It’s Pandamonium: Last Remaining Pandas in America Will Soon Depart, Leaving Lovers of the Cuddly Creatures ‘Heartbroken’ as China Recalls All Its Pandas From U.S. Zoos as ‘Punishment’ 

One country that doesn’t have to give back its pandas is Russia, which is enjoying a blossoming friendship with China as Beijing’s relations with the West rapidly deteriorate.

AP/Jose Luis Magana
Giant panda Xiao Qi Ji at his enclosure at the Smithsonian National Zoo at Washington, September 28, 2023. AP/Jose Luis Magana

The final pandas living in U.S. zoos will soon return to Communist China in a move that observers of Sino-American relations are calling “punishment for Americans.” 

 When agreements expire in December, the Smithsonian’s National Zoo at Washington, D.C. will lose its three pandas, leaving only four at Atlanta, Georgia. Those pandas will also head back to China after their loan agreement expires next year, according to a statement from Zoo Atlanta.   

“With the USA being seen as unfriendly to China, Beijing is using the non-renewal as a punishment for Americans,” the director of the China Institute at the School of Oriental and African Studies in London, Steve Tsang, tells the Sun. “Economic and/or cultural ties are just additional instruments Beijing uses to get its way.”

The pandas’ looming departure will likely come as a major blow to the zoos at D.C. and Atlanta, where they are among the institutions’ biggest attractions. The zoos have both even incorporated the bears into their logos over the years.

“Panda diplomacy” — the decades-old practice of the Chinese government giving pandas to other countries as a symbol of friendship — traces back to President Nixon’s historic visit to the People’s Republic in 1972 when the Chinese premier, Zhou Enlai, gifted two baby pandas to the National Zoo in a signal of thawing Sino-American tensions.

In 1984, Communist China began loaning the furry sensations to U.S. zoos at a fixed rate. The money that the United States and other recipient nations pay China purportedly goes into a fund to conserve the endangered species. Contracts require the original pandas and all their offspring to return to the People’s Republic if the contracts are not renewed.

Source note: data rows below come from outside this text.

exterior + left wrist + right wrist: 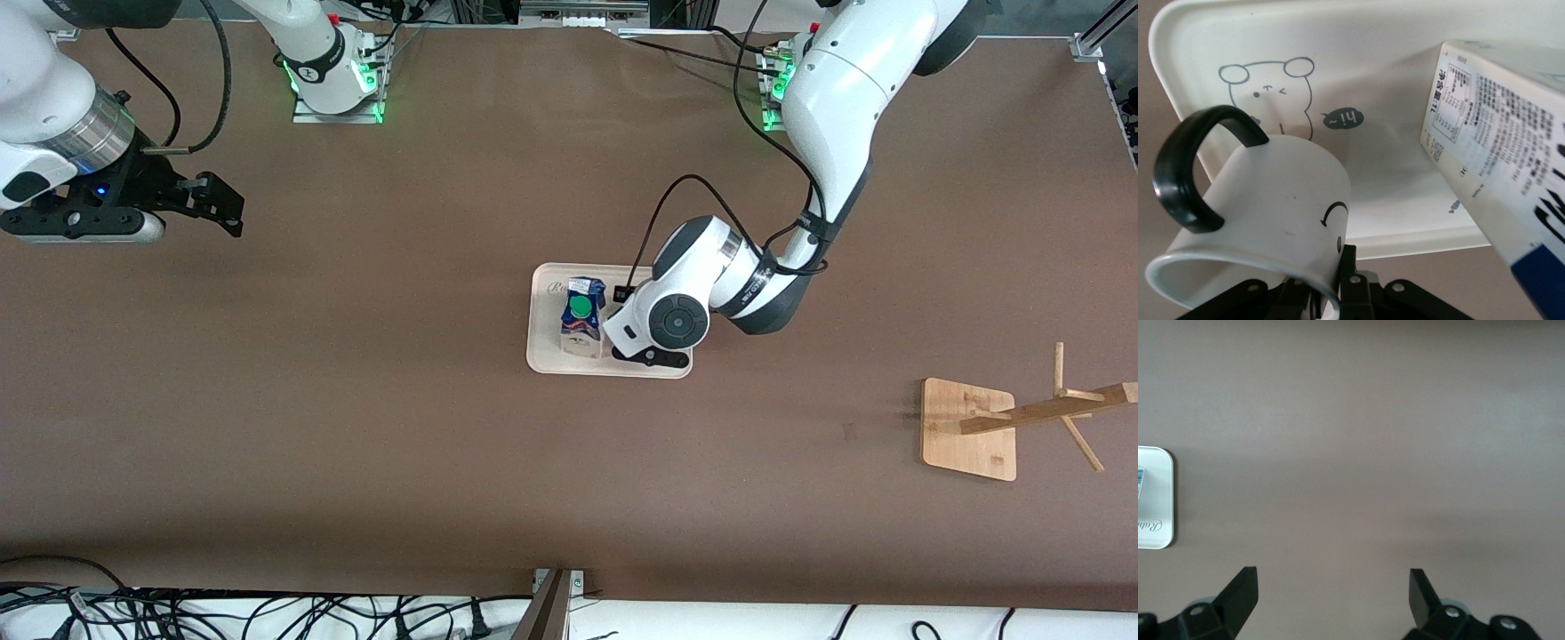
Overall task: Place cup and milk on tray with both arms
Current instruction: 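Carry the mug over the tray beside the milk carton, then lower the mug onto the tray and open the left gripper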
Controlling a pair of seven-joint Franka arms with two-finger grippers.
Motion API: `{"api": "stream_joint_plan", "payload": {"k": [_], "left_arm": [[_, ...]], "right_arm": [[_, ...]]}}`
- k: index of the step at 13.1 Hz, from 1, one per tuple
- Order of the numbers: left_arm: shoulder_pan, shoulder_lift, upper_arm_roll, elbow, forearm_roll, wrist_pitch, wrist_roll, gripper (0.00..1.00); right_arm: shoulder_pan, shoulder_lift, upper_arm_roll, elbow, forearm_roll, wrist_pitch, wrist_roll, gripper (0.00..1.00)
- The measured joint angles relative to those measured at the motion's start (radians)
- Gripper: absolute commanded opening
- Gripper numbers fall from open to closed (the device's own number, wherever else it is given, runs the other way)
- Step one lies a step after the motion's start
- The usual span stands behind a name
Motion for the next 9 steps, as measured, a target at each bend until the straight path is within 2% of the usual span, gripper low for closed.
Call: {"api": "stream_joint_plan", "payload": {"k": [1,3,9], "left_arm": [[0.001,0.002,0.000,0.001,0.000,0.000,-0.007,0.02],[0.002,0.002,0.001,0.002,0.000,0.000,-0.053,1.00],[0.031,0.002,0.001,0.011,0.000,-0.004,-0.079,1.00]], "right_arm": [[0.000,0.000,0.000,0.000,0.000,0.000,0.000,1.00],[0.000,0.000,0.000,0.000,0.000,0.000,0.000,1.00],[0.000,0.000,0.000,0.000,0.000,0.000,0.000,1.00]]}}
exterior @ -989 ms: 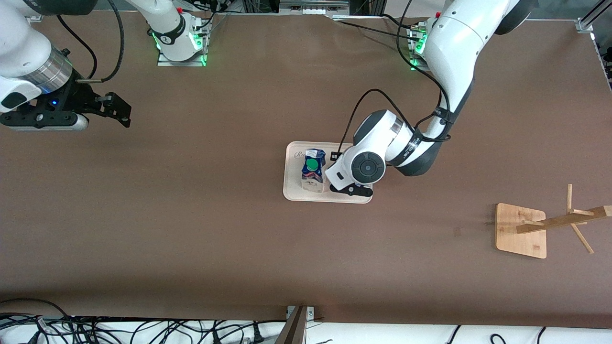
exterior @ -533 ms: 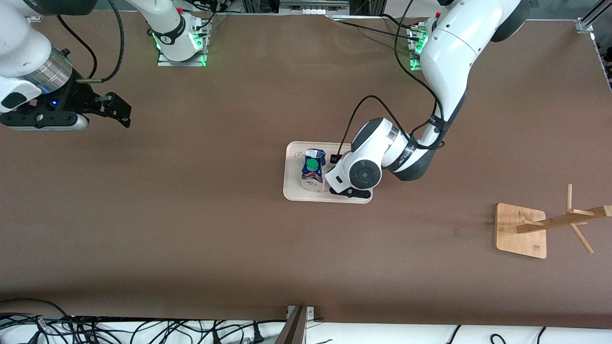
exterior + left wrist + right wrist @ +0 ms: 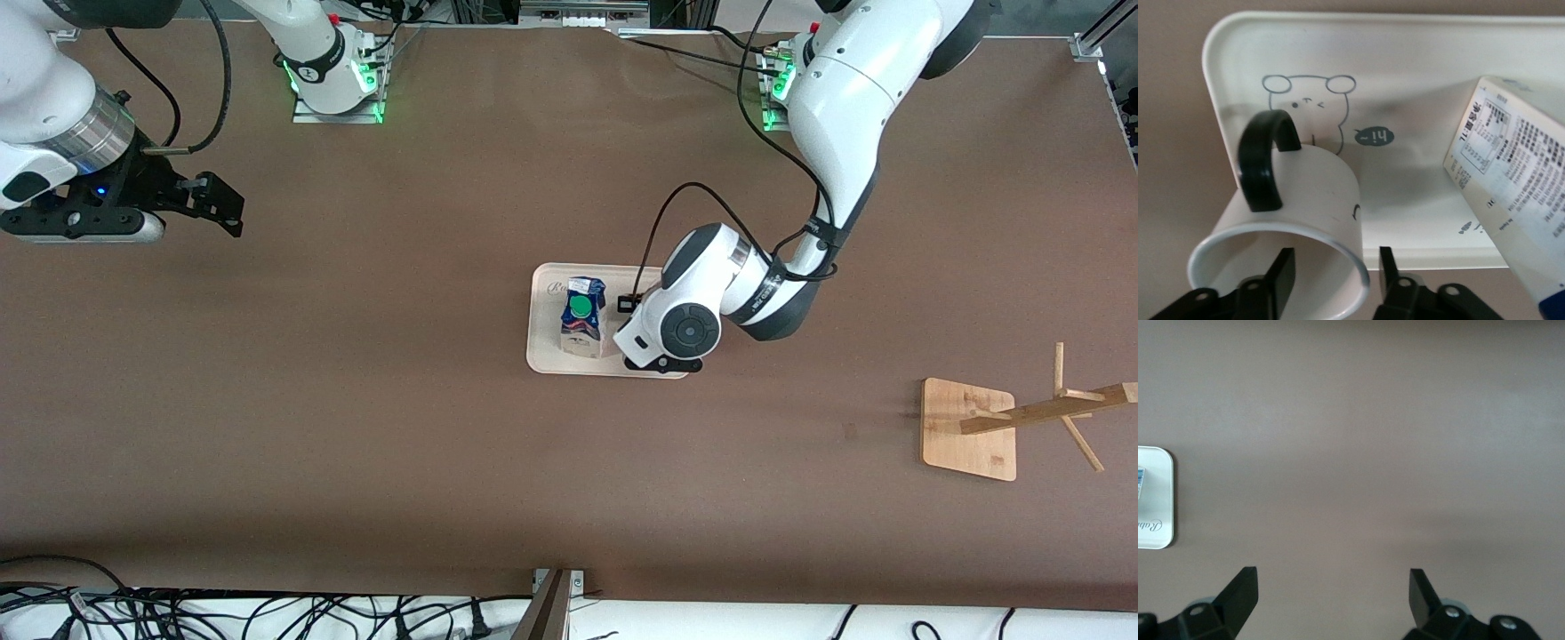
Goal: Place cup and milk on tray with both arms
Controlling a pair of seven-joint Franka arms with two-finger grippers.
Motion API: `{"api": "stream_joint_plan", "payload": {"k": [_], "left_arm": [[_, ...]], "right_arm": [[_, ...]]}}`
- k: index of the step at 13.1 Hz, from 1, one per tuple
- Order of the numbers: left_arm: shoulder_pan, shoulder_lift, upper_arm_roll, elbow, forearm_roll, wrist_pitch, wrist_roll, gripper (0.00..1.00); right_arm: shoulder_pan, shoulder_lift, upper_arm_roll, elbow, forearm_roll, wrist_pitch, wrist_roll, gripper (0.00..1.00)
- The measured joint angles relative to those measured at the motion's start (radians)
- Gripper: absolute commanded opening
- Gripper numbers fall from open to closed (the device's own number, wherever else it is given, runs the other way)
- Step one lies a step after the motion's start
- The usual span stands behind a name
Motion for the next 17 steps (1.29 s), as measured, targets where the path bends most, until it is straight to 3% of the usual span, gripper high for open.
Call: {"api": "stream_joint_plan", "payload": {"k": [5,12,17], "left_arm": [[0.046,-0.054,-0.012,0.052,-0.001,-0.120,0.000,1.00],[0.179,-0.350,-0.007,0.069,-0.016,-0.260,0.020,1.00],[0.322,-0.473,-0.002,0.067,0.089,-0.283,0.263,1.00]], "right_arm": [[0.000,0.000,0.000,0.000,0.000,0.000,0.000,1.00],[0.000,0.000,0.000,0.000,0.000,0.000,0.000,1.00],[0.000,0.000,0.000,0.000,0.000,0.000,0.000,1.00]]}}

That’s what’s happening at American zoos today, which the professor of international relations at Notre Dame University and founder of the school’s international security center, Michael Desch, argues reflects the intensifying rivalry between the two great powers. Communist China’s recall of its bear diplomats is “a way of expressing displeasure with the more general trajectory of US-China relations,” he tells the Sun, indicating that “business as usual is not going to continue.” 

The People’s Republic’s “whole nation” approach to economic self-sufficiency, which its Vice-Premier, Liu He, outlined in May, is now extending to its cultural ties. This attempt at decoupling has little historical precedent, Mr. Desch says. The competition between America and the Soviet Union during the Cold War, for example, had nowhere near the extent of cultural globalization seen today. 

Britain will also lose its last two pandas in December, as will Australia next year if an existing agreement is not extended. Meanwhile, Russia, which is increasingly strategically aligned with Communist China, gets to keep its pandas. President Putin signed a 15-year contract with President Xi in 2019, welcoming two giant pandas to the Moscow Zoo. “For the moment, having pandas in Russia reaffirms the strong strategic partnership between the two governments,” Mr. Tsang said. 

While the exotic exports appear to be a form of soft power, the issue is more than a political one — it’s emotional, too. Panda-lovers across the nation are expressing their sadness on social media, decrying the bears’ departure as “heartbreaking.” The Smithsonian even hosted a “Panda Palooza” celebration last week to issue a “giant farewell” for the giant pandas. 

“There’s always been a political dimension to loaning pandas,” a professor of intelligence and national security at Texas A&M’s school of government, Christopher Layne, tells the Sun. He said, though, that the issue should not be politicized. “We need to dial it down a little and be able to sort of compartmentalize. There are very important issues between the US and China, but panda bears should not be part of the geopolitical competition.”